Prompt:
Output the listing exactly, without its pictures.
#####
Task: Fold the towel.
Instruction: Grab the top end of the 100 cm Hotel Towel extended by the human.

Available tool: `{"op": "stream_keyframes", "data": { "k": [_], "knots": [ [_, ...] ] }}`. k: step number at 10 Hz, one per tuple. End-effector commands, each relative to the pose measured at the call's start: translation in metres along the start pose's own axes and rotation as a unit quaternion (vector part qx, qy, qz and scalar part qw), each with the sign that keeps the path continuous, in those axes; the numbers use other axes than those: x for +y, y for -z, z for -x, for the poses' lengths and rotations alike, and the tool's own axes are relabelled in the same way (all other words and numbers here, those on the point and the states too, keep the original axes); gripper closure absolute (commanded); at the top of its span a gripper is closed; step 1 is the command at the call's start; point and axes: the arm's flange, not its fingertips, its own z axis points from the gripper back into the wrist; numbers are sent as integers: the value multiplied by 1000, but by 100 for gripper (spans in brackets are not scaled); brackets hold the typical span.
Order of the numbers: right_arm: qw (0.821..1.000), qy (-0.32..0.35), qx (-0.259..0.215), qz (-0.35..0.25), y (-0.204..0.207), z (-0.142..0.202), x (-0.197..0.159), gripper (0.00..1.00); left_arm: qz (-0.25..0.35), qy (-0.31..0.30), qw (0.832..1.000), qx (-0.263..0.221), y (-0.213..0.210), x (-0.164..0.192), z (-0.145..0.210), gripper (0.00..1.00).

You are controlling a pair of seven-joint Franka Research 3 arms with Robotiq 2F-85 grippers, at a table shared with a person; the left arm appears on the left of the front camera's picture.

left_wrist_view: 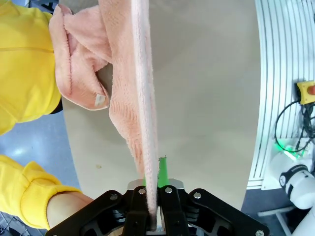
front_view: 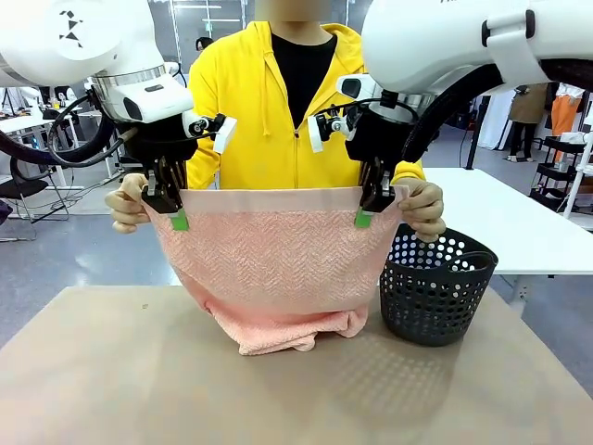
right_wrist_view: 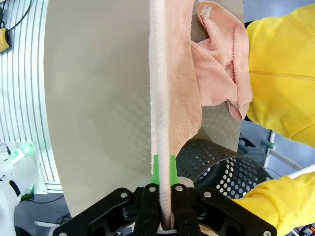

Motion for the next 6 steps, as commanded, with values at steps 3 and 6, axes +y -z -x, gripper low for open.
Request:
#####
Answer:
Task: Fold the towel.
Instruction: Grab the top end of the 100 cm Hotel Towel extended by the human.

Available tool: `{"op": "stream_keyframes", "data": { "k": [_], "knots": [ [_, ...] ] }}`. k: step number at 10 Hz, one per tuple. End-effector commands, each relative to the pose measured at the call's start: translation in metres along the start pose's own axes and rotation as a unit quaternion (vector part qx, qy, qz and scalar part qw), each with the sign that keeps the path continuous, in those axes; the numbers use other axes than those: x for +y, y for -z, z for -x, for the poses' lengths and rotations alike, and the tool's own axes are relabelled in the same way (all other words and numbers here, those on the point and the states too, keep the original axes); gripper closure absolute (commanded); at the top of its span a gripper is closed; step 1 is the command at the call's start; point and axes: the arm's flange, not its fingertips, its own z axis points from the gripper back into the wrist; numbers are sent as integers: the value multiplied by 1000, but by 100 for gripper (spans in brackets are not scaled); brackets hold the typical span.
Order of the numbers: right_arm: qw (0.821..1.000), qy (-0.32..0.35), qx (-0.259..0.215), qz (-0.35..0.25), y (-0.204..0.207), z (-0.142..0.202), x (-0.197..0.159), gripper (0.00..1.00); left_arm: qz (-0.25..0.35), qy (-0.31..0.30), qw (0.832..1.000), qx (-0.263..0.221), y (-0.213..0.210), x (-0.164..0.192), z (-0.145..0.210), gripper (0.00..1.00).

You are controlling a pair of seven-joint Franka Research 3 arms with Robotiq 2F-85 grippers, at a table shared with a person; the left arm appears on the left of the front camera's picture.

left_wrist_view: 
front_view: 
right_wrist_view: 

Motion for the next 6 steps, as commanded, with values at steps 3 and 6, axes +y -z -x, gripper low for open.
Request:

Nothing else belongs in this answer.